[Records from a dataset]
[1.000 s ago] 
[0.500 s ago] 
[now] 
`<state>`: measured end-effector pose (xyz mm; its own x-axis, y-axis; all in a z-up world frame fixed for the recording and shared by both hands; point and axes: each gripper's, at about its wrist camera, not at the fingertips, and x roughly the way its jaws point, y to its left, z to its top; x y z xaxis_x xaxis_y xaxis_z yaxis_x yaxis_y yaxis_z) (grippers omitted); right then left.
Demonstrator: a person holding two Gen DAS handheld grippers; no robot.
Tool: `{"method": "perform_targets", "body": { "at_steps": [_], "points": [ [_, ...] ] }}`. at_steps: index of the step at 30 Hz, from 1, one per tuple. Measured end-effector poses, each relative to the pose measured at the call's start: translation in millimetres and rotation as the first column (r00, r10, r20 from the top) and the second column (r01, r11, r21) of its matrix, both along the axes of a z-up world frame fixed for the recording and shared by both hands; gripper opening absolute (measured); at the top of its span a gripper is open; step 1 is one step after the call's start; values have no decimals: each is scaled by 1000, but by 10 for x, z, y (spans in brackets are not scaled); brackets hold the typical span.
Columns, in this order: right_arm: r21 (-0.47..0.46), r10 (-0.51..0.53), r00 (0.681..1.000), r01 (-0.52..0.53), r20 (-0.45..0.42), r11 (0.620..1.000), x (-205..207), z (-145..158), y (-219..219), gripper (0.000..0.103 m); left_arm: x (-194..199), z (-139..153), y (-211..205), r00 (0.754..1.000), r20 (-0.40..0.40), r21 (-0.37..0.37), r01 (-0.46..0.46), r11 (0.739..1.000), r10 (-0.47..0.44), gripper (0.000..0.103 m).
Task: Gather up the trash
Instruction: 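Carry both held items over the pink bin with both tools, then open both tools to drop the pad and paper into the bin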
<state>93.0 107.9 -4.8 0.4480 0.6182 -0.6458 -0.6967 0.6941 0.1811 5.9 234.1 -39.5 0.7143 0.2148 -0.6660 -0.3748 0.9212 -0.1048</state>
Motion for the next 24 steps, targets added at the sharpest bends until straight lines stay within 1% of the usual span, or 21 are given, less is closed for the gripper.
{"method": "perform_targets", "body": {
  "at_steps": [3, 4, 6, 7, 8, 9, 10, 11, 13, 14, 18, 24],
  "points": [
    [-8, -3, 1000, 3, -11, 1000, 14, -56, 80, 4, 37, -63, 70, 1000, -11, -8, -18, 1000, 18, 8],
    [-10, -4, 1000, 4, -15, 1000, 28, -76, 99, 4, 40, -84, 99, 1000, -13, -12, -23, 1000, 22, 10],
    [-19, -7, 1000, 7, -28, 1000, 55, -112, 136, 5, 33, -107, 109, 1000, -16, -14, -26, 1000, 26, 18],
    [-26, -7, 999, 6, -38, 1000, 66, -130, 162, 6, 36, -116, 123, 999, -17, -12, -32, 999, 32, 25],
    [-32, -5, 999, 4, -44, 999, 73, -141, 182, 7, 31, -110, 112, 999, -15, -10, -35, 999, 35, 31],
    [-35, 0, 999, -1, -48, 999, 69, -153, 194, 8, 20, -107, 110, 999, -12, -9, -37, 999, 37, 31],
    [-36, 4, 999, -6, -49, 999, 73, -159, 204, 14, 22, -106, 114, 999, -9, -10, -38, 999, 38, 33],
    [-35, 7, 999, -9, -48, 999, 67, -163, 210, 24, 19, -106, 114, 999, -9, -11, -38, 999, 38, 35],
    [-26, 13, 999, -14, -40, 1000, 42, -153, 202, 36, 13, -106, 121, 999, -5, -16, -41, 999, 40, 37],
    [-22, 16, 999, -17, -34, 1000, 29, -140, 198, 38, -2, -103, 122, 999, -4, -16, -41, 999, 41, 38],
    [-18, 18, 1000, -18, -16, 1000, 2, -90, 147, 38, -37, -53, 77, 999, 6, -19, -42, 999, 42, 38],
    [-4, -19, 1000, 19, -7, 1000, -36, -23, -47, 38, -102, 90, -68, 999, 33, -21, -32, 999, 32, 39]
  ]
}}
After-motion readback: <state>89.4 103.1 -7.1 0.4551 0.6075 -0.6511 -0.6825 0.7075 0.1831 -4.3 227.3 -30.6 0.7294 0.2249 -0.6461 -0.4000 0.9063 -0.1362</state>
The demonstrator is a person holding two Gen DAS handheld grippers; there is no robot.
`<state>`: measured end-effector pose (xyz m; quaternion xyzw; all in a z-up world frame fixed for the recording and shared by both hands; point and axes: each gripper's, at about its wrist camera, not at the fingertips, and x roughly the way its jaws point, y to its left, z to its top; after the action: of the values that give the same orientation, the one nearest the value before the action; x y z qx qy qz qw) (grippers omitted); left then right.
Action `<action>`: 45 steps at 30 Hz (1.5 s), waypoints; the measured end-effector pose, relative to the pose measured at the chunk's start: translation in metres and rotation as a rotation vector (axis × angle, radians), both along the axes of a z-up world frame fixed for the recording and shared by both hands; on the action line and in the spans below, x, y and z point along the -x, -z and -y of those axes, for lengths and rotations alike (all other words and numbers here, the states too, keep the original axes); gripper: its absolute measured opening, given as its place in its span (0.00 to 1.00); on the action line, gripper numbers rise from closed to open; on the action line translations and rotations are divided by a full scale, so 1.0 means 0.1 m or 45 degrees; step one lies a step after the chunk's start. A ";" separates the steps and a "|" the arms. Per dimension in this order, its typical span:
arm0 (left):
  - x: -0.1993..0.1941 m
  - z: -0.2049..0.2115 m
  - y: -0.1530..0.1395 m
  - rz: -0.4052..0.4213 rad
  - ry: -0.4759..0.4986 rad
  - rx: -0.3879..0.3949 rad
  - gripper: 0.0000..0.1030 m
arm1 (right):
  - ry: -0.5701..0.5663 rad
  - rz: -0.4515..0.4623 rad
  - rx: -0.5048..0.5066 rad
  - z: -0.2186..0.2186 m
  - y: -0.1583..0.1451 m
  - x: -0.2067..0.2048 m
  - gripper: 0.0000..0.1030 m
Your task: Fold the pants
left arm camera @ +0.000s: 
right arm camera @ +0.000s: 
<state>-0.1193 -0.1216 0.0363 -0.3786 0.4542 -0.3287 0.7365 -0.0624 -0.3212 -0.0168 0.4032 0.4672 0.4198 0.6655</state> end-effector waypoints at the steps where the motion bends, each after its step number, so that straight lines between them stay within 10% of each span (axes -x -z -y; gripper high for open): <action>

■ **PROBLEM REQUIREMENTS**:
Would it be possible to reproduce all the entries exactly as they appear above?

■ **WRITTEN SOLUTION**:
[1.000 s ago] 
[0.500 s ago] 
[now] 
`<state>`: measured end-effector pose (xyz mm; its own x-axis, y-axis; all in a z-up world frame fixed for the recording and shared by both hands; point and axes: each gripper's, at about its wrist camera, not at the fingertips, and x roughly the way its jaws point, y to its left, z to its top; x y z xaxis_x xaxis_y xaxis_z yaxis_x yaxis_y yaxis_z) (grippers omitted); right then left.
Demonstrator: a person holding two Gen DAS handheld grippers; no robot.
Tool: `{"method": "perform_targets", "body": { "at_steps": [_], "points": [ [_, ...] ] }}`. at_steps: index of the step at 30 Hz, from 1, one per tuple. Measured end-effector poses, each relative to the pose measured at the call's start: translation in millimetres and rotation as the first column (r00, r10, r20 from the top) and the second column (r01, r11, r21) of its matrix, both along the axes of a z-up world frame fixed for the recording and shared by both hands; gripper opening absolute (measured); at the top of its span a gripper is open; step 1 is one step after the call's start; values have no decimals: each is scaled by 1000, but by 10 for x, z, y (spans in brackets are not scaled); brackets hold the typical span.
Columns, in this order: right_arm: r21 (-0.47..0.46), r10 (-0.51..0.53), r00 (0.681..1.000), r01 (-0.52..0.53), r20 (-0.45..0.42), r11 (0.620..1.000), x (-205..207), z (-145..158), y (-219..219), gripper (0.000..0.103 m); left_arm: x (-194..199), z (-139..153), y (-211..205), r00 (0.754..1.000), r20 (-0.40..0.40), r21 (-0.37..0.37), r01 (-0.46..0.46), r11 (0.739..1.000), r10 (-0.47..0.44), gripper (0.000..0.103 m).
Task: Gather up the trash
Instruction: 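Carry both held items over the pink bin with both tools, then open both tools to drop the pad and paper into the bin
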<state>93.0 107.9 -4.8 0.4480 0.6182 -0.6458 -0.6967 0.6941 0.1811 5.9 234.1 -39.5 0.7143 0.2148 -0.6660 -0.3748 0.9212 -0.1048</state>
Motion for the next 24 steps, targets added at the sharpest bends until straight lines stay within 1% of the usual span, or 21 are given, less is closed for the gripper.
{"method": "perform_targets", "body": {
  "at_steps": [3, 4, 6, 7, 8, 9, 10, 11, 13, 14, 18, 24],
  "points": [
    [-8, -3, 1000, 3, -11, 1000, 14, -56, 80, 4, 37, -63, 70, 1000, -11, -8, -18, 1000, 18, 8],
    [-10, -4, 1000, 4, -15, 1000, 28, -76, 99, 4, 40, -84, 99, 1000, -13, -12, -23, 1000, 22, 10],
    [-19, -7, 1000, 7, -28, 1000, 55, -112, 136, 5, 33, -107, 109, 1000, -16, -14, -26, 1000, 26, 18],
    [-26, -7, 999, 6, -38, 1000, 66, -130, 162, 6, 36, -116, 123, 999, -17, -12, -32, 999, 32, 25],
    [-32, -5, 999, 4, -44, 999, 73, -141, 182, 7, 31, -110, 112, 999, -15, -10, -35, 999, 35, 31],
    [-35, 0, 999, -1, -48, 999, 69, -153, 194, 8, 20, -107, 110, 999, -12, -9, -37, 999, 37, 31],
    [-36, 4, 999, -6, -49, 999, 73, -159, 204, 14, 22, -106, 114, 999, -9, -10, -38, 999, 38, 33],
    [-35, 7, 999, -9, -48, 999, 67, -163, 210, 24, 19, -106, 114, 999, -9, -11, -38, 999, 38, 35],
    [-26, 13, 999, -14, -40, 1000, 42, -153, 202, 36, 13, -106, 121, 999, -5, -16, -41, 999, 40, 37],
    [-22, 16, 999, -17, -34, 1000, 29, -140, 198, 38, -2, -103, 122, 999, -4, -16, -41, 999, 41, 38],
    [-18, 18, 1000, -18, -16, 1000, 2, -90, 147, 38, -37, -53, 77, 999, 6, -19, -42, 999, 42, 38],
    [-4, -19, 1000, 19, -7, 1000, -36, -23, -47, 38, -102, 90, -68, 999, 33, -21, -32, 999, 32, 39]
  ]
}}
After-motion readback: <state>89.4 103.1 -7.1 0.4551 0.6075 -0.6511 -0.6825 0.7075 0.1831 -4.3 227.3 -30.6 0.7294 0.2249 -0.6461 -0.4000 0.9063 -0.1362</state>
The demonstrator is a person holding two Gen DAS handheld grippers; there is no robot.
`<state>`: measured end-effector pose (xyz m; quaternion xyzw; all in a z-up world frame fixed for the recording and shared by both hands; point and axes: each gripper's, at about its wrist camera, not at the fingertips, and x roughly the way its jaws point, y to its left, z to its top; after the action: of the values that give the same orientation, the one nearest the value before the action; x y z qx qy qz qw) (grippers omitted); left then right.
Action `<action>`: 45 steps at 30 Hz (1.5 s), waypoints; the measured end-effector pose, relative to the pose measured at the chunk's start: translation in metres and rotation as a rotation vector (axis × angle, radians), both along the axes of a z-up world frame fixed for the recording and shared by both hands; on the action line and in the spans below, x, y and z point along the -x, -z and -y of those axes, for lengths and rotations alike (all other words and numbers here, the states too, keep the original axes); gripper: its absolute measured opening, given as its place in its span (0.00 to 1.00); on the action line, gripper numbers rise from closed to open; on the action line translations and rotations are divided by a full scale, so 1.0 means 0.1 m or 45 degrees; step one lies a step after the chunk's start. A ";" separates the steps and a "|" the arms. Per dimension in this order, its typical span:
arm0 (left):
  - x: -0.1993..0.1941 m
  - z: -0.2049..0.2115 m
  - y: -0.1530..0.1395 m
  - rz: -0.4052..0.4213 rad
  - ry: -0.4759..0.4986 rad
  - rx: -0.3879..0.3949 rad
  - gripper: 0.0000..0.1030 m
arm1 (right):
  - ry: -0.5701..0.5663 rad
  - rz: -0.4515..0.4623 rad
  - rx: -0.5048..0.5066 rad
  - z: -0.2186..0.2186 m
  - y: -0.1583..0.1451 m
  - x: -0.2067..0.2048 m
  - gripper: 0.0000..0.1030 m
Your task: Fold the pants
left arm camera @ +0.000s: 
right arm camera @ +0.000s: 
<state>-0.1193 -0.1216 0.0363 -0.3786 0.4542 -0.3287 0.7365 -0.0624 -0.3212 -0.0168 0.4032 0.4672 0.4198 0.6655</state> end-effector waypoints at the steps where the motion bends, each after its step number, so that straight lines between them stay within 10% of each span (axes -x -z -y; gripper high for open): <action>

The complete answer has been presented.